__Prompt__. Nothing before the line containing "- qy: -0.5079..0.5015" should appear; please restate that line and every later line word for word through the end of the listing.

__Dataset__.
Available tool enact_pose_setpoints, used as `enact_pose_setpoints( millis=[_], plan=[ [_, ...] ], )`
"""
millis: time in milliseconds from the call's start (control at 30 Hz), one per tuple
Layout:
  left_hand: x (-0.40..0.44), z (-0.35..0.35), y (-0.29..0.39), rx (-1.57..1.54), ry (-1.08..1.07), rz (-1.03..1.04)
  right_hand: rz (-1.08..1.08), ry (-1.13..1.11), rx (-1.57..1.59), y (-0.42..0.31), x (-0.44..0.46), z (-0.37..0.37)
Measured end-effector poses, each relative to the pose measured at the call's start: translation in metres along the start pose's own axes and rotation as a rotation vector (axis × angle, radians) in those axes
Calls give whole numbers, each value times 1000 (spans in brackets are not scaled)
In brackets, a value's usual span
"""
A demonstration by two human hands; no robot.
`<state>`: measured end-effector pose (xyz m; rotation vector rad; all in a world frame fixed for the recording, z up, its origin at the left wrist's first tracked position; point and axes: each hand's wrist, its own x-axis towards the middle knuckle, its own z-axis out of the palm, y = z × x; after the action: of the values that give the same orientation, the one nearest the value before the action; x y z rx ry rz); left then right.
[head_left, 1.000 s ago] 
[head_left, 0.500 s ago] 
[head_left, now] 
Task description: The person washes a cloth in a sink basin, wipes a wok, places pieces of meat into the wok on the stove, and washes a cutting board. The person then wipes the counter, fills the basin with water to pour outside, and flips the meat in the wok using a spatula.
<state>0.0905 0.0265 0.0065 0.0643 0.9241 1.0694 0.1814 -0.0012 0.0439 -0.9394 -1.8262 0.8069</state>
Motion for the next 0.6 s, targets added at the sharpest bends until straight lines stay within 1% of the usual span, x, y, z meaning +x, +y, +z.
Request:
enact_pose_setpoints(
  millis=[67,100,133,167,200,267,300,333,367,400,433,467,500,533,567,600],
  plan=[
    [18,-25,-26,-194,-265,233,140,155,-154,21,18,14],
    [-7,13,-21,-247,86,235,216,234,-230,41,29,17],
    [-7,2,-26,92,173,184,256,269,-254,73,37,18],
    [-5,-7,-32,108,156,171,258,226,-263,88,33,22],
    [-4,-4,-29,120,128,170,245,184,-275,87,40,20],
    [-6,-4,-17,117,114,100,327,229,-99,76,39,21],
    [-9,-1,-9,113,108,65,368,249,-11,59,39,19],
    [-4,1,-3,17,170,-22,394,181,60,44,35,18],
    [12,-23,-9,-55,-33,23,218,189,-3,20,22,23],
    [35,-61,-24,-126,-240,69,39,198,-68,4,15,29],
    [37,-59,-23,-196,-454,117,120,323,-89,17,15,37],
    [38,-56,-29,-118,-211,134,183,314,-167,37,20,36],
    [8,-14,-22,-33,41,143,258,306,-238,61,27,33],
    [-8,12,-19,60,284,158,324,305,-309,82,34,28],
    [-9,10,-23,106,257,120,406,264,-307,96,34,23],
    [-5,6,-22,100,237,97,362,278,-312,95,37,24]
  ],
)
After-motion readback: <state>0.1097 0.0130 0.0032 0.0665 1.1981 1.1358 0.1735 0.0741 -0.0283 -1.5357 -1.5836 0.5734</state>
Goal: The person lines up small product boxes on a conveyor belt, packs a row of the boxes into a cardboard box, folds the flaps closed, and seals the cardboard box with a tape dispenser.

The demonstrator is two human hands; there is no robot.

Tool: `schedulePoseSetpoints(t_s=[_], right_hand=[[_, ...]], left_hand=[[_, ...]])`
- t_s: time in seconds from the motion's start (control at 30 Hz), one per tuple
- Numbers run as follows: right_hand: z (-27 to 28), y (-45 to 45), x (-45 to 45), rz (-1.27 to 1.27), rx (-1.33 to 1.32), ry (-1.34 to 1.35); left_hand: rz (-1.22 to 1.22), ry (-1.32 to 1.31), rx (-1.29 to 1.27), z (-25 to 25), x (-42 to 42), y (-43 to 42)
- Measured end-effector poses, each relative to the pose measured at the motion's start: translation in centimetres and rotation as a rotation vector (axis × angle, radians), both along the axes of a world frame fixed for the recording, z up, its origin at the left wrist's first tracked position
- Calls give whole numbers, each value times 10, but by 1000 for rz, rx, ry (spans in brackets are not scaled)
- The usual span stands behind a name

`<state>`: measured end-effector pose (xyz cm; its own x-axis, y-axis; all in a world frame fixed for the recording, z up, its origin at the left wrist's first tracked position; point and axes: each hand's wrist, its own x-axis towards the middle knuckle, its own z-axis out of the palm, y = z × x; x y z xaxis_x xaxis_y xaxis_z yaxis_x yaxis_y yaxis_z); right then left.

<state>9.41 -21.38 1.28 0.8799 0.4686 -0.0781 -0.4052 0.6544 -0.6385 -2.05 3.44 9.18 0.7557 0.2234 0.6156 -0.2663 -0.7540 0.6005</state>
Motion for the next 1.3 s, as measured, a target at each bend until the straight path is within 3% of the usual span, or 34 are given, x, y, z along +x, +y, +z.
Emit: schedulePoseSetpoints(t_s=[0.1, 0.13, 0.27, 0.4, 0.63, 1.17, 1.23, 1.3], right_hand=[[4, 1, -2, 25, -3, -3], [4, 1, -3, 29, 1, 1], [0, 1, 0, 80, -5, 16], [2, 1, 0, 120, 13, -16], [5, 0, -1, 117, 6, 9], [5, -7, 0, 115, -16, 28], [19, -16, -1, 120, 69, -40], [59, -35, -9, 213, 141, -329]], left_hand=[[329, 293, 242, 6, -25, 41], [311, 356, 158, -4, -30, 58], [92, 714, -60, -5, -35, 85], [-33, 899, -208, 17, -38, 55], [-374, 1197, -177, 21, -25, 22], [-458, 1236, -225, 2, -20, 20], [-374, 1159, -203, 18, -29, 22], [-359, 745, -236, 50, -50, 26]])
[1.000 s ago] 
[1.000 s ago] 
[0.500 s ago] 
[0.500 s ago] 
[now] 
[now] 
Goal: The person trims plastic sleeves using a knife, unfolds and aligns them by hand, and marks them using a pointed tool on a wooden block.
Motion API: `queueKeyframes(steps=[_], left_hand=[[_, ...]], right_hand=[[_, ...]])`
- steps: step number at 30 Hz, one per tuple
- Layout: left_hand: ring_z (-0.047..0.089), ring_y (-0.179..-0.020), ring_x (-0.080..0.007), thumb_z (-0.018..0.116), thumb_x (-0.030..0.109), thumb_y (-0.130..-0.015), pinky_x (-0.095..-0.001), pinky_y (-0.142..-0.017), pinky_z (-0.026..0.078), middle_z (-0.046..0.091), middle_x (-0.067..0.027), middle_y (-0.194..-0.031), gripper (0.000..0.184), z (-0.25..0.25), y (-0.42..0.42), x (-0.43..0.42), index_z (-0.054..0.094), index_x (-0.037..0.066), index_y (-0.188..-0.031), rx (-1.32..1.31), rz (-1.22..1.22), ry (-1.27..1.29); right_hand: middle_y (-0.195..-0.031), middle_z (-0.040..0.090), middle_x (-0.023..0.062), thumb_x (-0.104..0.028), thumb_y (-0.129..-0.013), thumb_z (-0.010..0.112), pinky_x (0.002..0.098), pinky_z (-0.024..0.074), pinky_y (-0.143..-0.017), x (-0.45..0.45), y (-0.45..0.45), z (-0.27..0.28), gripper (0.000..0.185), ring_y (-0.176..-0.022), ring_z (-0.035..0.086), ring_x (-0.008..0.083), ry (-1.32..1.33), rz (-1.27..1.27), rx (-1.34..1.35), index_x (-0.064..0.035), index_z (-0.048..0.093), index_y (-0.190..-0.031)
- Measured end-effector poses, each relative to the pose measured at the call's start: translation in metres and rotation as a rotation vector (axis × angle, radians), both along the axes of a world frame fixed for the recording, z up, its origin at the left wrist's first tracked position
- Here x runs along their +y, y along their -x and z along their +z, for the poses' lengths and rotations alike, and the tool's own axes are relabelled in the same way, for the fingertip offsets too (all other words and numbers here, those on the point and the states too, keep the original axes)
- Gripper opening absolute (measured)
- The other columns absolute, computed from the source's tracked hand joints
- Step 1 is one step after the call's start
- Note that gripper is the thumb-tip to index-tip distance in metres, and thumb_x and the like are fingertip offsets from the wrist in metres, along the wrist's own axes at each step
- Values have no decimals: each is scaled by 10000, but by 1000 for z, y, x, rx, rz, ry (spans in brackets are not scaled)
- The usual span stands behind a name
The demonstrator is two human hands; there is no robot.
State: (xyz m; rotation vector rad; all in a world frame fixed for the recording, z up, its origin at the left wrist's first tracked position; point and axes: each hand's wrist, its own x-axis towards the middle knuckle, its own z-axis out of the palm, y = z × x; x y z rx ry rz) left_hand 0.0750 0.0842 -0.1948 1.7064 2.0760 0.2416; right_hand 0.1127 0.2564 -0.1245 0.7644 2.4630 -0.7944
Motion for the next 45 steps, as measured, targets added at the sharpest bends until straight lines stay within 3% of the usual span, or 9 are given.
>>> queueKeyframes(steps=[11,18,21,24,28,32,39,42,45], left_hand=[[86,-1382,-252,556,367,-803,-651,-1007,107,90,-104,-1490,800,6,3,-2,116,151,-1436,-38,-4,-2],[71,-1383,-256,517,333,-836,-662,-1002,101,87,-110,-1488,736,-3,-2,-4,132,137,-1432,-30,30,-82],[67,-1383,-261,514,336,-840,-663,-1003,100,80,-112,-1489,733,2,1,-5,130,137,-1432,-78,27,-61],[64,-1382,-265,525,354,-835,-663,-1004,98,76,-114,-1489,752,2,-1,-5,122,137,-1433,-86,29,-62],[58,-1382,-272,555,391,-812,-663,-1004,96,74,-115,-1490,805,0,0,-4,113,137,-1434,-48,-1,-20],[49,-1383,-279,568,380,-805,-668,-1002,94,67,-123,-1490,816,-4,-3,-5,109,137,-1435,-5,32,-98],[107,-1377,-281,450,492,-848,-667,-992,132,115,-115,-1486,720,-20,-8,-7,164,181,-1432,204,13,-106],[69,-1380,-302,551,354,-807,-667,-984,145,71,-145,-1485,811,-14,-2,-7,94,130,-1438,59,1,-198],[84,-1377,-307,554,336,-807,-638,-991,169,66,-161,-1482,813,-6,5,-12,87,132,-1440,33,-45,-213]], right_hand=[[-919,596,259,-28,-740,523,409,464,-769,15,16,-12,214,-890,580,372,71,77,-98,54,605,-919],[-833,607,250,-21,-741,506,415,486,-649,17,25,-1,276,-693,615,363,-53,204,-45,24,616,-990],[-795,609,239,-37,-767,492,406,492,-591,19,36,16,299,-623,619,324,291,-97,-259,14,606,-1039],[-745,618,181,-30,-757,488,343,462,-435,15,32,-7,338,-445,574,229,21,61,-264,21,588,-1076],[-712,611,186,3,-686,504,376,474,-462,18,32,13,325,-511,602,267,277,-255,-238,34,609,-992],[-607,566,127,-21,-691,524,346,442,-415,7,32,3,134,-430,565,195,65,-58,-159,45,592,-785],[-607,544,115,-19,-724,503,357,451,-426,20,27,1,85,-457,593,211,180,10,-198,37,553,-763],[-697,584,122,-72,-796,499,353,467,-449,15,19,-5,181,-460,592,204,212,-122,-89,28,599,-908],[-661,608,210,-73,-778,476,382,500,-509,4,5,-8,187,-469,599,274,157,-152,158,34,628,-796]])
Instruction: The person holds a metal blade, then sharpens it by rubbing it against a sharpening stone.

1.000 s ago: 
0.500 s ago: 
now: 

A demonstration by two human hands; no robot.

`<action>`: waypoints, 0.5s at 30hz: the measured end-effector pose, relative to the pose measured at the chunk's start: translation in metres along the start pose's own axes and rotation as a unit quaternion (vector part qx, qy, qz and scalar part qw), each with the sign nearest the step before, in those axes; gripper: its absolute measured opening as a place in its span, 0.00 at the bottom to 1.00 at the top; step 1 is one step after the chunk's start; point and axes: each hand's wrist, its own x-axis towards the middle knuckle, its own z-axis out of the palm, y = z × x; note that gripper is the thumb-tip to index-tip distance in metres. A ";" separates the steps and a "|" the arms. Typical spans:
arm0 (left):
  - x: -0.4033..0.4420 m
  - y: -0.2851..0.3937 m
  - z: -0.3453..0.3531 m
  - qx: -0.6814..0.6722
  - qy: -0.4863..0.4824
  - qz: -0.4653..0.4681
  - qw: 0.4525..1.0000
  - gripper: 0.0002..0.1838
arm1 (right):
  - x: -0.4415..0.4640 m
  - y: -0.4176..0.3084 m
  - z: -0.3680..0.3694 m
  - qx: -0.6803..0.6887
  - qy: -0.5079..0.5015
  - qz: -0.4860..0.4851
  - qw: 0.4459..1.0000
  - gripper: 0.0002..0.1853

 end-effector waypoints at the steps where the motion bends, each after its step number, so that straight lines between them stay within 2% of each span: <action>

__Exercise output__.
  - qy: -0.5079..0.5015
  - qz: -0.4860..0.4851
  - qw: 0.4459..1.0000
  - gripper: 0.0002..0.1853

 end-effector waypoints at the steps where the motion bends, each after its step number, so that straight lines between them stay within 2% of each span: <action>

Nothing more is needed for this exercise.